→ **About this task**:
Reproduce the listing below from the line with "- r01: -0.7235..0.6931" to the line with "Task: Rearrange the", both lines included, character for character, minus any pictures.

'''

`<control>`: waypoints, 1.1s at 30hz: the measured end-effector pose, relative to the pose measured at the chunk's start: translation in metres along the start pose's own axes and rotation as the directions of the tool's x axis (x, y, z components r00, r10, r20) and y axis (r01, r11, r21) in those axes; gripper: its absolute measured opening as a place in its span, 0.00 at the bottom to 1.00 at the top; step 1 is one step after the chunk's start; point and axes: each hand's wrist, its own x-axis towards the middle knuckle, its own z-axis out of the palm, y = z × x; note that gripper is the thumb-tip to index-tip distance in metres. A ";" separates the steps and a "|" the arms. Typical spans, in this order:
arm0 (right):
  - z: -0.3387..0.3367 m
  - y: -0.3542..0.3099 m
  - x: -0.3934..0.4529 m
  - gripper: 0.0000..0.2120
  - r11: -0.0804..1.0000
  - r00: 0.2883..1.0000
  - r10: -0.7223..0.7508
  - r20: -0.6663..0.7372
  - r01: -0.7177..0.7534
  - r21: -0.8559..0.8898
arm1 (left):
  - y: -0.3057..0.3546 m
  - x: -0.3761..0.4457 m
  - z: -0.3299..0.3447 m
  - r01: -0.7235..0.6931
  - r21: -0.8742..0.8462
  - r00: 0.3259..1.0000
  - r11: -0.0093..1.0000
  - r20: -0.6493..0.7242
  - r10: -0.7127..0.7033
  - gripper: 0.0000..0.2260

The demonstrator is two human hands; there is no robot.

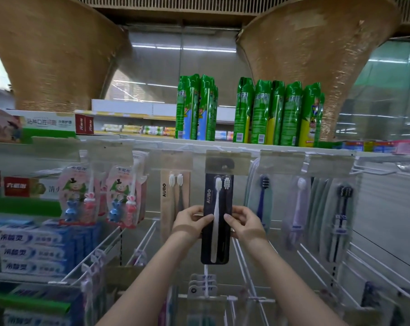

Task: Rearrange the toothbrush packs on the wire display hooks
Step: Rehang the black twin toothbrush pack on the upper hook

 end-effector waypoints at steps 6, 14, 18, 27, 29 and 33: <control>-0.002 -0.004 -0.002 0.08 0.999 1.000 0.011 -0.012 -0.011 -0.032 | 0.006 -0.006 0.005 0.001 0.020 1.000 1.000 -0.017 -0.001 0.05; -0.008 -0.009 -0.014 0.07 0.997 0.998 0.023 -0.066 -0.028 -0.070 | 0.004 -0.011 0.010 0.008 -0.006 0.989 1.000 -0.146 -0.008 0.09; -0.021 -0.009 -0.024 0.12 0.998 0.998 0.018 -0.054 -0.021 -0.054 | 0.003 -0.021 0.014 -0.030 -0.008 0.976 1.000 -0.215 0.028 0.09; -0.081 -0.011 -0.061 0.08 0.999 0.999 0.009 -0.032 -0.007 0.039 | 0.011 -0.058 0.068 -0.139 0.003 0.909 0.990 -0.396 0.129 0.07; -0.099 -0.010 -0.070 0.07 0.998 0.998 0.030 -0.055 -0.027 0.062 | 0.010 -0.068 0.088 -0.130 -0.022 0.937 0.991 -0.330 0.115 0.05; -0.141 -0.004 -0.092 0.03 0.998 0.997 0.044 -0.065 -0.041 0.053 | 0.006 -0.089 0.133 -0.093 -0.039 0.966 0.995 -0.245 0.080 0.05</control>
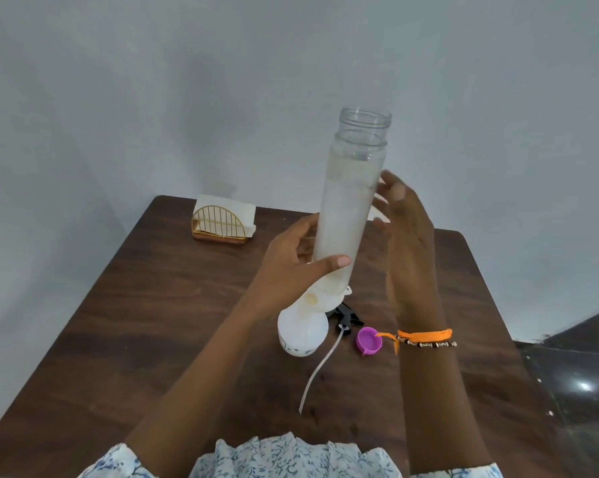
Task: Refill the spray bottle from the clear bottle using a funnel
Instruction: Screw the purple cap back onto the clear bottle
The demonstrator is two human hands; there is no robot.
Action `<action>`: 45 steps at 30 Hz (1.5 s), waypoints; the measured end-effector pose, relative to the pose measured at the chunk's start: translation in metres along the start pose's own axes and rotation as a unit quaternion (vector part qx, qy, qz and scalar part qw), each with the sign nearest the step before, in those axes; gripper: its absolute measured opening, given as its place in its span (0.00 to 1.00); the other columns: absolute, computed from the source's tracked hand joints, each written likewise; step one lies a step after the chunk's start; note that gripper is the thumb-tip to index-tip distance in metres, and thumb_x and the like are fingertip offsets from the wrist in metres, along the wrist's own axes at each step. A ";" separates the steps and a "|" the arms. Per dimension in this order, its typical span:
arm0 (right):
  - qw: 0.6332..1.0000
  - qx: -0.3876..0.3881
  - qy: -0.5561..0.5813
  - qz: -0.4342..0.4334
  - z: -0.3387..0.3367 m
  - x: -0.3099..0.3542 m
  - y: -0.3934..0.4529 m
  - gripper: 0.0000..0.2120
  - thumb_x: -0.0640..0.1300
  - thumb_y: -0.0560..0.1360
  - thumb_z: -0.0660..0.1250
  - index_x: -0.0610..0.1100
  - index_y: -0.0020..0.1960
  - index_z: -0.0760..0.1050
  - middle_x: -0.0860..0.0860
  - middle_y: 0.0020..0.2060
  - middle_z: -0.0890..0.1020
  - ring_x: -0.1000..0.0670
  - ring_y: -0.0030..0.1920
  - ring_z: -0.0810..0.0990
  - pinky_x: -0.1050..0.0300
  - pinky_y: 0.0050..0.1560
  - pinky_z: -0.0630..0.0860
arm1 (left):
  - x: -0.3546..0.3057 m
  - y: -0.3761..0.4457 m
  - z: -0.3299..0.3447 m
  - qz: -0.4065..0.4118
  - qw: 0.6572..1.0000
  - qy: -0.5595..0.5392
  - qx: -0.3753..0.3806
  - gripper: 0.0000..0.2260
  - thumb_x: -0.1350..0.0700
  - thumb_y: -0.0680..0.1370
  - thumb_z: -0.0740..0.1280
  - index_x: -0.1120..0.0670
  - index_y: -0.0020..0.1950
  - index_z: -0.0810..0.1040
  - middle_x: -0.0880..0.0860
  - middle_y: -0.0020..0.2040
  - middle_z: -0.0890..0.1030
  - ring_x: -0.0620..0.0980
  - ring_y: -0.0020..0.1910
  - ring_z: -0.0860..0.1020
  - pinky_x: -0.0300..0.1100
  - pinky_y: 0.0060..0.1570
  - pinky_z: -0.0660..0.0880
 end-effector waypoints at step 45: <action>0.990 -0.012 0.122 -0.063 -0.009 0.086 0.060 0.08 0.45 0.77 0.64 0.41 0.50 0.70 0.36 0.59 0.72 0.48 0.54 0.80 0.54 0.55 0.78 | -0.024 0.020 -0.014 0.005 0.994 0.098 -0.052 0.26 0.50 0.72 0.72 0.43 0.67 0.67 0.43 0.61 0.75 0.42 0.58 0.75 0.34 0.51 0.75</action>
Point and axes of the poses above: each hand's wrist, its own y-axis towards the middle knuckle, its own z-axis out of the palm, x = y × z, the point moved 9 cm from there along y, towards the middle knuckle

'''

→ **Written reply**:
  - r01: -0.7235..0.6931
  - r21: -0.8742..0.8462
  - r00: 0.3259..1.0000
  - r11: -0.0093..1.0000
  - r20: -0.6493..0.7242
  - r10: -0.7127..0.7033
  - gripper: 0.0000..0.2260

The demonstrator is two human hands; there is no robot.


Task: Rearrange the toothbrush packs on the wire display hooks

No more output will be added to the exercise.